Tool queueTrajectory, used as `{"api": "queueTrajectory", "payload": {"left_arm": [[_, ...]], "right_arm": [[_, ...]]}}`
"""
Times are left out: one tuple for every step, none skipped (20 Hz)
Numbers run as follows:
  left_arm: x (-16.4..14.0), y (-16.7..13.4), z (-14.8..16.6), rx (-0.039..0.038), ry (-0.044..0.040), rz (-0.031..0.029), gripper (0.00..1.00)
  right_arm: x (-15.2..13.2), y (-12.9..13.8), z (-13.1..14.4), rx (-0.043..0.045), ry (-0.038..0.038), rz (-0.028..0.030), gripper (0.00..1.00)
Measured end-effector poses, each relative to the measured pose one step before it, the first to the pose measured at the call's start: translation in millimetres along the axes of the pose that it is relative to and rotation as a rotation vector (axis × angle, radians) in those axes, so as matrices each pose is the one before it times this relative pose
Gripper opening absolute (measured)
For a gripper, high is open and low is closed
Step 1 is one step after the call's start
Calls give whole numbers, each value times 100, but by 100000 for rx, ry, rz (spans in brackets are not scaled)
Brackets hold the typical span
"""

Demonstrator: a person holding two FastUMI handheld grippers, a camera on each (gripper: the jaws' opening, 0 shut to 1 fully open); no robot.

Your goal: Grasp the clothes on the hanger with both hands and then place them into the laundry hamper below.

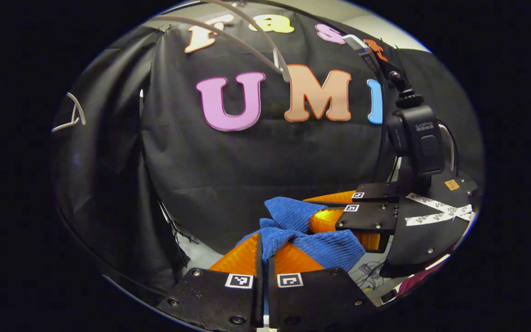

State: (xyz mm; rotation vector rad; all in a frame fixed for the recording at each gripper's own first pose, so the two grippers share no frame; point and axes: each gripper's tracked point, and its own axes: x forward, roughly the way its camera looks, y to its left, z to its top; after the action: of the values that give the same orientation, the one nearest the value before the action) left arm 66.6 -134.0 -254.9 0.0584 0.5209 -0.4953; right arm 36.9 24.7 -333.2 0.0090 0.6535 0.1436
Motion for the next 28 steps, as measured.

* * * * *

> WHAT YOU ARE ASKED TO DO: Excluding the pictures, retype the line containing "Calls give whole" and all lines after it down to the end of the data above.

> WRITTEN RESPONSE:
Calls give whole numbers, each value times 100, but by 100000 for rx, ry, rz (spans in brackets are not scaled)
Brackets hold the typical span
"""

Demonstrator: a person holding two FastUMI handheld grippers, a camera on each (gripper: the jaws' opening, 0 shut to 1 fully open); no robot.

Your goal: Grasp the clothes on the hanger with both hands and then place them into the laundry hamper below.


State: (xyz mm; rotation vector rad; all in a frame fixed for the recording at each gripper's own first pose, so the two grippers share no frame; point and axes: each gripper's tracked point, and its own axes: x forward, roughly the way its camera looks, y to its left, z to its top; after the action: of the values that give the same orientation, the one nearest the value before the action) left arm 66.6 -134.0 -254.9 0.0584 0.5209 -0.4953; right arm 36.9 24.7 -333.2 0.0090 0.6535 0.1436
Motion for the next 28 steps, as measured.

Nothing else remains in this exercise.